**Required work:**
Only the final stretch of lines is needed: output exactly the line containing "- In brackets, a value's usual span" and all lines following it in the listing below.

**Dataset section:**
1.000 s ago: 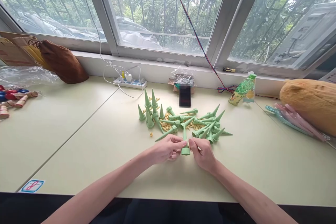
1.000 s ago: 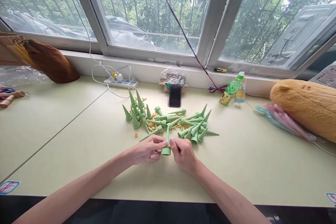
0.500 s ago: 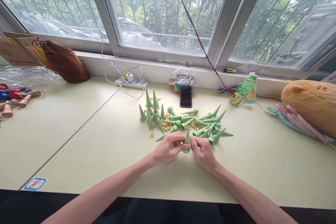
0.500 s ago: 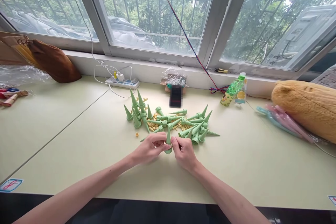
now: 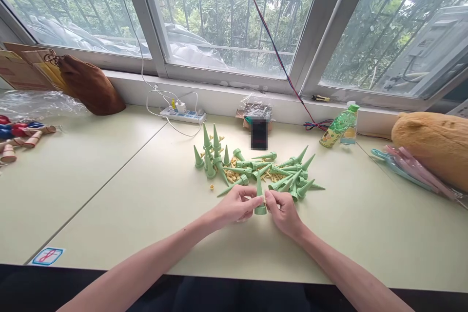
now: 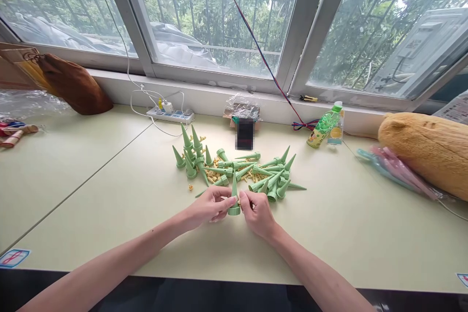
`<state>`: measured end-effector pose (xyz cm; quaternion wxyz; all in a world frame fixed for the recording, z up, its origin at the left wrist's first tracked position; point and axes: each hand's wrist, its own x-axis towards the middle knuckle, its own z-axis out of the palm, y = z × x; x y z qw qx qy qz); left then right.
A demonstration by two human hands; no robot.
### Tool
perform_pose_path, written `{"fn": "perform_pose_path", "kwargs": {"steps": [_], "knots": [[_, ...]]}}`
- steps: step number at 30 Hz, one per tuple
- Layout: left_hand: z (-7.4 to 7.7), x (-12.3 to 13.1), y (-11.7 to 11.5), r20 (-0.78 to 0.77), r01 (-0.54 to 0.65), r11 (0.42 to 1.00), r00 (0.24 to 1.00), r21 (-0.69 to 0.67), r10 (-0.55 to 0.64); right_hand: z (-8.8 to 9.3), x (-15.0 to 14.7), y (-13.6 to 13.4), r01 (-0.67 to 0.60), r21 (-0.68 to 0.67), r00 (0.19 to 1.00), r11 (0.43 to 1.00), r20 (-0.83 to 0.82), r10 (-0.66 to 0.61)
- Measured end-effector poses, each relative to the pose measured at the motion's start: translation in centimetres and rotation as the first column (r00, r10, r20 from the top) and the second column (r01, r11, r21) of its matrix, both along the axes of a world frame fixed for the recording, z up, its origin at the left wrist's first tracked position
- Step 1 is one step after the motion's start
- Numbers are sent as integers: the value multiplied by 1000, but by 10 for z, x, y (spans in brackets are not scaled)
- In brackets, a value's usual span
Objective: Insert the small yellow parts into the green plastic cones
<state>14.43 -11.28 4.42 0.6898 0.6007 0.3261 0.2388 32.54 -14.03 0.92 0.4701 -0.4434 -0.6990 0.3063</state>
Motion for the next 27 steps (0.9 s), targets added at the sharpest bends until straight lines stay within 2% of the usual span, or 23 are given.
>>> {"fn": "perform_pose_path", "kwargs": {"steps": [3,7,16,27], "knots": [[2,-1,1,40,9,999,999,-54,-7,1,0,-1,23,57,997,998,68,-27],[1,-2,2,41,34,999,999,-38,-33,3,-2,-2,62,108,992,992,104,-73],[-7,-6,9,7,84,995,996,56,-85,7,-3,-2,24,169,989,985,138,-47],[-10,-9,10,-15,166,984,986,67,-165,3,-6,-4,-33,205,983,978,186,-6]]}}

**Task result:**
- In brackets, a value's usual span
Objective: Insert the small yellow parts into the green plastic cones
<state>14.43 -11.28 4.42 0.6898 0.6007 0.3261 0.2388 32.54 -14.03 0.92 0.4701 -0.4434 -0.6990 0.3063</state>
Motion for the next 27 steps (0.9 s), targets added at the sharpest bends until straight lines stay within 2% of the usual span, or 23 are given.
>>> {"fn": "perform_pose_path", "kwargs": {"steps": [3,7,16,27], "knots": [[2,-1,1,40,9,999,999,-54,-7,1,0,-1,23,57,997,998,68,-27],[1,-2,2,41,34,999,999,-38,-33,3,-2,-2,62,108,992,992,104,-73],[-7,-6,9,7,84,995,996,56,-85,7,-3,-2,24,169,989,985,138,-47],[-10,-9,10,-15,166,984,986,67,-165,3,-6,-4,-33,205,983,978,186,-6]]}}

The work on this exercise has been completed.